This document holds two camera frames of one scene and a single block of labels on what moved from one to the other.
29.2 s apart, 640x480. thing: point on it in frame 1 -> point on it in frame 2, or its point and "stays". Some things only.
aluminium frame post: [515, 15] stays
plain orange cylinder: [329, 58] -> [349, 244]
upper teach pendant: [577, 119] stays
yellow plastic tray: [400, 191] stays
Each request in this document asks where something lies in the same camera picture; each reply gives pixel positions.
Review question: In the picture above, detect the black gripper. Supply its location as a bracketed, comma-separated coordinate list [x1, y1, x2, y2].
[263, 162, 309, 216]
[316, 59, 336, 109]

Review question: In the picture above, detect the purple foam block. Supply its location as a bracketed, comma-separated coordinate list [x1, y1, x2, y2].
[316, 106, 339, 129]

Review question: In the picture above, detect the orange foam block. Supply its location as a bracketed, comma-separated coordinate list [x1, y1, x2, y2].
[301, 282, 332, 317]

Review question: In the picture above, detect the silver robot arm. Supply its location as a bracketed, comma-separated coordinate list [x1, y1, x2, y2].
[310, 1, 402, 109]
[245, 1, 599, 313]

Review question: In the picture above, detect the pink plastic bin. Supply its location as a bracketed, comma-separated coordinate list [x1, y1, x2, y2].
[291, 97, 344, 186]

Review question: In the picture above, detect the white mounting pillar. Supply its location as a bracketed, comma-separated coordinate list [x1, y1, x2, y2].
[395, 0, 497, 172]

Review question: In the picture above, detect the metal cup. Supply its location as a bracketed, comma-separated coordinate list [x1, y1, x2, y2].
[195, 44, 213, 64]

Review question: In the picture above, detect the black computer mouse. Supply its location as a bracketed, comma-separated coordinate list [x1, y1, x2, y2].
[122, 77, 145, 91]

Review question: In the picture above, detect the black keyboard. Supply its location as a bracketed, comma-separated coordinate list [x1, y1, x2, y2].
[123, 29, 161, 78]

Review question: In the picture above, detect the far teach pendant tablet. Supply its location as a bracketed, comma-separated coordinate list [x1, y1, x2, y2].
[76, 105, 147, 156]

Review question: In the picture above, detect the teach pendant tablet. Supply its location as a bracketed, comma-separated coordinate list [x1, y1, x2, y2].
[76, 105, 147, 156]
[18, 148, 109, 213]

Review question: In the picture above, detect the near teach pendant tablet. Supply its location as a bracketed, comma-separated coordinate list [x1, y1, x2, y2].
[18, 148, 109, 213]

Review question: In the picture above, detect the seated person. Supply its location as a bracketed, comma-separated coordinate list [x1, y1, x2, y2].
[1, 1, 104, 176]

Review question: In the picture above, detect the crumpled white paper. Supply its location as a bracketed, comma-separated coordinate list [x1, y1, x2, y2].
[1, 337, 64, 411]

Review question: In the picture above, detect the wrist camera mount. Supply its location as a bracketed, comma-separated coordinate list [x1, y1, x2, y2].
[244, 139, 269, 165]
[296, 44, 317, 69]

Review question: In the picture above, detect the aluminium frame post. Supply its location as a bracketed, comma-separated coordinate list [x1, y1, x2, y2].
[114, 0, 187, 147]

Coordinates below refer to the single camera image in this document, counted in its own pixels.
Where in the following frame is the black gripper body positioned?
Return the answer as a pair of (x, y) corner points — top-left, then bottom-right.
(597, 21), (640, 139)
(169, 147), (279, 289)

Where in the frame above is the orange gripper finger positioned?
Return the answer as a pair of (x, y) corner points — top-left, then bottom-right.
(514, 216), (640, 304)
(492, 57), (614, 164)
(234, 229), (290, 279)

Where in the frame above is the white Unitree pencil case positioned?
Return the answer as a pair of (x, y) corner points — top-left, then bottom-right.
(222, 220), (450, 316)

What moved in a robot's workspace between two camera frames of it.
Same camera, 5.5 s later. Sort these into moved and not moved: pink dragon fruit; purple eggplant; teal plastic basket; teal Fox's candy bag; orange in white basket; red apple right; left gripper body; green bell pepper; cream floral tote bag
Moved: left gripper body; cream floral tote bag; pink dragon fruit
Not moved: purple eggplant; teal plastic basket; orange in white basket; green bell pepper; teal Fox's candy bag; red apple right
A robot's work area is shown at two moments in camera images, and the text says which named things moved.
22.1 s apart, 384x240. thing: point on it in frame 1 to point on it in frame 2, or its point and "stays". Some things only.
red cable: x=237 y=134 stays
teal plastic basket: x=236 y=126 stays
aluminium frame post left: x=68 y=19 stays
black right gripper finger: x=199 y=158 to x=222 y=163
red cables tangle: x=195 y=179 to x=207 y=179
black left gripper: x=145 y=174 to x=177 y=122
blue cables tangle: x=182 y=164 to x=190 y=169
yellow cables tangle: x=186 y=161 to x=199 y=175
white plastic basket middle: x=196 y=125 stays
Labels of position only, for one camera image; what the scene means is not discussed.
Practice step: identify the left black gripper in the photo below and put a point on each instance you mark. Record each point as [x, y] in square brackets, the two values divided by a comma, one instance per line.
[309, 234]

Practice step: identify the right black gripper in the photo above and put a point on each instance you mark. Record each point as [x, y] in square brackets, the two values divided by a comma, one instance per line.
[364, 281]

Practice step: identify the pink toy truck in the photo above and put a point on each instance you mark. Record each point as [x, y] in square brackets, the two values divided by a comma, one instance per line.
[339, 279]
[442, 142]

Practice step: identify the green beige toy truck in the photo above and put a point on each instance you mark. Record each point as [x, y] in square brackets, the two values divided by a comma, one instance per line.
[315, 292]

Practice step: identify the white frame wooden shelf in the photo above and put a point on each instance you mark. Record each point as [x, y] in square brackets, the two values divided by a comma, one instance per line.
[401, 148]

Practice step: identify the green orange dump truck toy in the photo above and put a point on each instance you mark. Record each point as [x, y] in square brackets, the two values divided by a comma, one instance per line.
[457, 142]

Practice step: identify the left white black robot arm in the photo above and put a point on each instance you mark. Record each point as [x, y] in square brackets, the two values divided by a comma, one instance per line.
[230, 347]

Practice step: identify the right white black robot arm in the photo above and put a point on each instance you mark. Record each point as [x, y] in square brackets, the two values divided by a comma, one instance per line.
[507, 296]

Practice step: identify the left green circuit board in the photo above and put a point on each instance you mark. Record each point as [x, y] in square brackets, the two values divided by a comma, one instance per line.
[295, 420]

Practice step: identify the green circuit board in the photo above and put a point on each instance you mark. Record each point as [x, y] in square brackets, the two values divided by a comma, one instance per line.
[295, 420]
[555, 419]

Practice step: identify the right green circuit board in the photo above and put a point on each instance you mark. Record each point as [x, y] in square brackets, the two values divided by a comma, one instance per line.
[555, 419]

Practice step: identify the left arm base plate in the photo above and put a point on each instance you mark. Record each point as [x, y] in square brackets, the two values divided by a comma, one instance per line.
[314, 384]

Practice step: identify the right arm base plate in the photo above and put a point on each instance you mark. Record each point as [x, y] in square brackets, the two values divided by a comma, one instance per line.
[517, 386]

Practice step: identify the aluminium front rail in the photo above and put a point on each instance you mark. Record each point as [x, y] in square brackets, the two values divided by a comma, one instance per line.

··········

▸ EXERCISE GOAL
Return every line of the preceding records in which the word "document" appears.

▸ RESPONSE TO THE EXERCISE
This document holds two camera frames of one scene and a single block of labels on what moved from one to the other.
Each request in this document asks where something lies in the same camera picture; each reply gives pixel positions.
Coordinates below refer to the single camera image in this document, counted in its own pixels.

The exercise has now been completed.